目が見えないと、ある場所から別の場所へ安全に移動すること(空間を理解し、動き回ること)がとても困難です。視覚障害者が自信を持って一人で動き回るには、方向・移動のスキルが欠かせません。視覚障害児の指導者・教師は、子供の自立を促すために、特にこのスキルに注意を向ける必要があります。子供は色々な感覚を駆使して、目印になるものを見つけます。例えば音や匂いで場所を特定したりするのです。また特別なテクニックの使い方も教えるべきです。サーチテクニック(失くしたものや、落としたものを見つける)や、保護テクニック(一人で未知の状況の中を歩くときに用いる)などを使えるようにするべきなのです。視覚障害者は、これらの方向・移動のスキルを幼い時から、屋内から屋外へと一つひとつ身に付けるべきでしょう。
白い杖の使用は視覚障害者に自立をもたらしてくれます。しかし視覚障害者の若い世代は恥ずかしいという理由で、歩き回る時に白い杖を使いません。私も初めて白い杖を使った時、恥ずかしいと思ったことがあります。でも、より自由に簡単に動くことができると気付いて以来、一人で歩き回るときは必ず白い杖を使うようになりました。杖のおかげで、周りの人たちが私に気付いてくれ、すぐに手助けが必要か、尋ねてくれます。例えば道路を渡る時やバスを止める時、あるいはお店で、というようにです。
子供の成長・発達には社会経験もたいへん重要です。視覚障害児も遊び友達(健常児・障害児)を持ち、彼らとコミュニケーションを取る必要があります。視覚障害者が自立するもう一つの方法は、社会に受け入れられるためには周りの人との関わりが不可欠だということを知り、コミュニケーションスキルを伸ばすことです。これは家族や視覚障害者施設によって教えられるべきでしょう。視覚障害者は、社交的に相応しい方法で、会話に参加し、社会規範を理解し、自分の状況・ニーズを説明し、援助を求めたり、受け入れたり、あるいは快く断わったり、電子通信技術などを使ったりすることによって、成長・発達すべきでなのです。
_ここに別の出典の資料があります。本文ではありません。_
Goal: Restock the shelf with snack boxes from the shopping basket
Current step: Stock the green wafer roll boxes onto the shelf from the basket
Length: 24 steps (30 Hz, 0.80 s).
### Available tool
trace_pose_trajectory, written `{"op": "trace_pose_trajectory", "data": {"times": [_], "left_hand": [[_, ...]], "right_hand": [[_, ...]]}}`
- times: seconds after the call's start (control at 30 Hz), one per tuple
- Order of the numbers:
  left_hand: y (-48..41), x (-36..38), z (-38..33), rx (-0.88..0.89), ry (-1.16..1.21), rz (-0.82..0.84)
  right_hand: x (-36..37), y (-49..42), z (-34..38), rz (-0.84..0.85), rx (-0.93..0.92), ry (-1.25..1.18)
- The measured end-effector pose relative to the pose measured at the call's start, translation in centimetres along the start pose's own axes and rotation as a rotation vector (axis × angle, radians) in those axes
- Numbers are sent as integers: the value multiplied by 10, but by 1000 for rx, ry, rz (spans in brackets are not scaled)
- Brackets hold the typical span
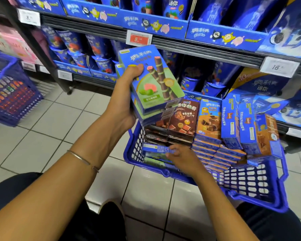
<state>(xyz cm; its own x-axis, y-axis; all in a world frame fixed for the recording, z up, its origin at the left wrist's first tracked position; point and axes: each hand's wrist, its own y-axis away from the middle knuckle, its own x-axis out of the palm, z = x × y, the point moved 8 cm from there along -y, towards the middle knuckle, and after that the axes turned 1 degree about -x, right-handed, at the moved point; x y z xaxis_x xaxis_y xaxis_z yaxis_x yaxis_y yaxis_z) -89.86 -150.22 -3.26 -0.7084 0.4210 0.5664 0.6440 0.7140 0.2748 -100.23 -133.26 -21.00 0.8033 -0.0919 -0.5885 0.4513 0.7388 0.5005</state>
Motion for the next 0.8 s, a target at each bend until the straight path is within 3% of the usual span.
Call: {"op": "trace_pose_trajectory", "data": {"times": [0.1, 0.3, 0.4, 0.53, 0.67, 0.8], "left_hand": [[3, 6, 6, -26, -43, 21], [6, 5, 14, -49, -87, 17], [5, 2, 15, -62, -71, 17], [2, 12, 11, -99, -72, 52], [-6, 23, -11, -25, -82, 46], [5, 23, -46, 24, -95, -48]], "right_hand": [[14, -7, -5, 74, 26, 250], [14, -23, 7, -58, 41, 640], [18, -30, 6, -25, 52, 809], [4, -30, 10, -10, 0, 623], [-23, -4, 29, -84, 15, 375], [-58, 39, 49, -106, 111, -38]]}}
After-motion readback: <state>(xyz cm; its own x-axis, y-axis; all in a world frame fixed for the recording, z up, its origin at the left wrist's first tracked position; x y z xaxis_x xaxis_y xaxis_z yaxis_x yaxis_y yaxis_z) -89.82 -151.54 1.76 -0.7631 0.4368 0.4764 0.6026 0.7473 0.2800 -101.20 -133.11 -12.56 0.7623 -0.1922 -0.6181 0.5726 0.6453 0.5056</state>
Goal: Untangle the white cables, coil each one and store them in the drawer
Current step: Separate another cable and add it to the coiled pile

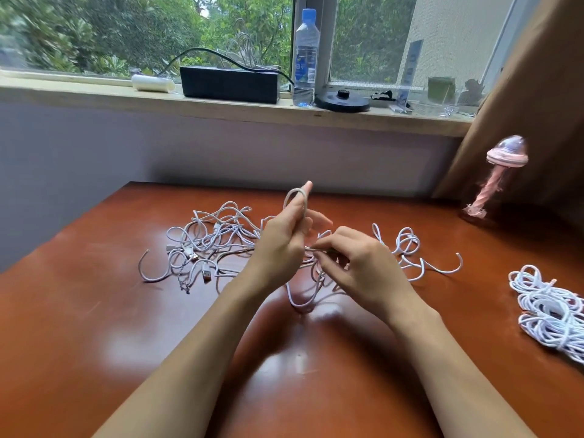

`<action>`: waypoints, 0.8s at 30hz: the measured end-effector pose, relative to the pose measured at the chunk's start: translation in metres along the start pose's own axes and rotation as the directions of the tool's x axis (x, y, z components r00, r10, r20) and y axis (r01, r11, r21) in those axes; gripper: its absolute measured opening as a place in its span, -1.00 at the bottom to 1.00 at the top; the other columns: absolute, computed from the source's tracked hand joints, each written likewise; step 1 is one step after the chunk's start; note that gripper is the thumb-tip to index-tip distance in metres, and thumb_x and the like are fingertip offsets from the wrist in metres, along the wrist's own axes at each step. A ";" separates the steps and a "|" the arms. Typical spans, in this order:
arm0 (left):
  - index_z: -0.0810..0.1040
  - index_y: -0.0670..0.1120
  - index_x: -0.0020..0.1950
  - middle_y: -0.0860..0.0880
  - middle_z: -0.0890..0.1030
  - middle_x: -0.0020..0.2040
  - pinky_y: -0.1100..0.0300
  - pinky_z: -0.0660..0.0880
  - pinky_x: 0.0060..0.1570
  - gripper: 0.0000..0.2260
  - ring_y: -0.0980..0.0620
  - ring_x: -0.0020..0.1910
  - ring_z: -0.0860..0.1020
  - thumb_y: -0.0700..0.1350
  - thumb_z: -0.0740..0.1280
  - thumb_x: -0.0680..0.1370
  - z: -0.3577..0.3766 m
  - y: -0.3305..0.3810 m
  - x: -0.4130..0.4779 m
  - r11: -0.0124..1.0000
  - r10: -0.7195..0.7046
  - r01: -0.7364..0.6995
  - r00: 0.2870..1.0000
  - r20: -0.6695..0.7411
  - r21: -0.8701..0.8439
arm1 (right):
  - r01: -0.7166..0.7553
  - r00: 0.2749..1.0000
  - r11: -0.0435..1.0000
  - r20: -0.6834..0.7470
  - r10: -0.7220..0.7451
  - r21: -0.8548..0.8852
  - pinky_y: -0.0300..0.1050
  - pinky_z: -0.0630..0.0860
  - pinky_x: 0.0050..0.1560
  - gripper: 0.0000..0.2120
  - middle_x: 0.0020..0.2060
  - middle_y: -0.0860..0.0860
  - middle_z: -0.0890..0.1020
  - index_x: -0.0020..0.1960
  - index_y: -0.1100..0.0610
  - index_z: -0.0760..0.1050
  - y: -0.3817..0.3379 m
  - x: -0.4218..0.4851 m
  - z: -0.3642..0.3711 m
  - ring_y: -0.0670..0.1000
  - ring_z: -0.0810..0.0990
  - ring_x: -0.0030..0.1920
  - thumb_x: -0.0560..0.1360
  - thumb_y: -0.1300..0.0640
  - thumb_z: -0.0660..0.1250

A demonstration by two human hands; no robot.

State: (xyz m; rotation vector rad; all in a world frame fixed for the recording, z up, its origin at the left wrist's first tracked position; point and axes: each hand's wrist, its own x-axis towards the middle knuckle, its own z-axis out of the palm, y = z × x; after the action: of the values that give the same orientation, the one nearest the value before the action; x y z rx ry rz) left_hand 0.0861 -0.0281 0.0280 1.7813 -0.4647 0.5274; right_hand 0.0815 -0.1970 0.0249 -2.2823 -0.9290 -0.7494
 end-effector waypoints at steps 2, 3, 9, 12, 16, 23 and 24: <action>0.24 -0.10 0.61 -0.12 0.66 -0.03 0.23 0.53 0.04 -0.50 -0.02 -0.11 0.58 -0.35 0.15 0.67 0.000 -0.002 -0.002 1.000 -0.003 0.002 0.999 0.048 0.029 | 0.006 0.999 0.997 -0.038 -0.009 -0.076 -0.14 0.46 -0.19 -0.90 -0.25 -0.13 0.55 -0.04 -0.04 0.65 0.003 0.000 -0.006 -0.11 0.50 -0.23 0.52 -0.04 0.42; 0.24 -0.10 0.61 -0.14 0.64 -0.06 0.21 0.54 -0.01 -0.51 0.03 -0.17 0.55 -0.35 0.15 0.68 0.001 -0.002 -0.002 1.000 -0.008 0.006 0.998 0.062 0.028 | 0.005 0.999 0.995 -0.053 -0.010 -0.095 -0.09 0.48 -0.19 -0.90 -0.26 -0.13 0.54 -0.06 -0.05 0.65 0.005 0.000 -0.008 -0.07 0.51 -0.23 0.52 -0.06 0.42; 0.36 -0.14 0.55 0.16 0.48 -0.13 0.36 0.45 0.01 -0.58 0.23 -0.17 0.48 -0.31 0.17 0.68 0.003 0.005 -0.003 0.999 -0.004 0.000 0.993 0.121 0.032 | 0.046 0.987 0.985 -0.141 -0.070 -0.165 -0.04 0.43 -0.13 -0.78 -0.33 -0.11 0.55 -0.14 0.00 0.63 0.009 0.005 -0.016 0.01 0.50 -0.26 0.50 -0.14 0.43; 0.51 -0.16 0.40 0.21 0.48 -0.27 0.30 0.40 -0.16 -0.68 0.20 -0.27 0.44 -0.21 0.19 0.66 0.002 0.007 -0.006 0.998 -0.016 0.007 0.990 0.142 0.063 | 0.051 0.984 0.980 -0.158 -0.082 -0.191 -0.06 0.40 -0.12 -0.78 -0.36 -0.12 0.54 -0.17 0.00 0.63 0.009 0.005 -0.017 0.00 0.50 -0.27 0.48 -0.14 0.46; 0.64 -0.01 0.03 0.07 0.60 -0.26 0.05 0.46 -0.17 -0.78 0.01 -0.22 0.55 -0.13 0.20 0.56 0.000 0.011 -0.006 0.989 0.030 -0.053 0.986 0.163 0.136 | 0.045 0.978 0.978 -0.190 -0.085 -0.205 -0.07 0.38 -0.10 -0.78 -0.37 -0.11 0.55 -0.19 0.00 0.62 0.008 0.005 -0.017 0.02 0.51 -0.27 0.46 -0.14 0.48; 0.49 -0.02 -0.38 -0.03 0.41 -0.47 -0.12 0.40 -0.32 -0.73 -0.06 -0.38 0.40 0.09 0.21 0.44 -0.011 0.013 -0.004 0.936 0.014 -0.067 0.988 0.152 0.345 | 0.071 0.959 0.976 -0.256 -0.124 -0.206 -0.02 0.37 0.08 -0.80 -0.28 -0.10 0.53 -0.08 0.03 0.64 0.012 0.006 -0.021 0.01 0.50 -0.21 0.50 -0.10 0.49; 0.55 -0.03 -0.38 -0.03 0.46 -0.48 -0.09 0.41 -0.32 -0.72 -0.06 -0.38 0.44 0.09 0.22 0.41 -0.010 0.014 -0.004 0.946 -0.015 -0.040 0.986 0.166 0.322 | 0.077 0.962 0.983 -0.246 -0.118 -0.169 -0.06 0.40 0.07 -0.81 -0.24 -0.07 0.55 -0.05 0.07 0.64 0.013 0.006 -0.021 0.03 0.50 -0.18 0.51 -0.06 0.48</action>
State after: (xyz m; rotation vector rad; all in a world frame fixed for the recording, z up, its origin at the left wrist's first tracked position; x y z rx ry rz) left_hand 0.0737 -0.0216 0.0396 2.1527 -0.5276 0.4862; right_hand 0.0892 -0.2164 0.0400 -2.2157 -0.8924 -1.1676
結論。最近、世界中で多様性(人種・文化・障害など)の受け入れ、あるいは包括的教育について話されています。視覚障害者が地域社会や通常の学校に受け入れられるためには、まず彼らは上記のスキルを習得しなければなりません。彼らが家庭で日常生活のことに対応でき、自分で動き回ることができ、コミュニケーションスキルを持っていれば、自立できていると言えます。また視覚障害児を持つ親のことも忘れてはいけません。彼らもまた、子供を導くために、どうやって子供のスキルを発達させていくのかを教えてもらうべきなのです。
最後にこのエッセイコンクールの開催者に感謝の気持ちを表したいと思います。この寄稿を通じて、私たちを応援して下さることは喜ばしいことです。私の作品がこのオンキョーのコンクールの優秀作品の一つに選ばれたら幸いです。ありがとうございます。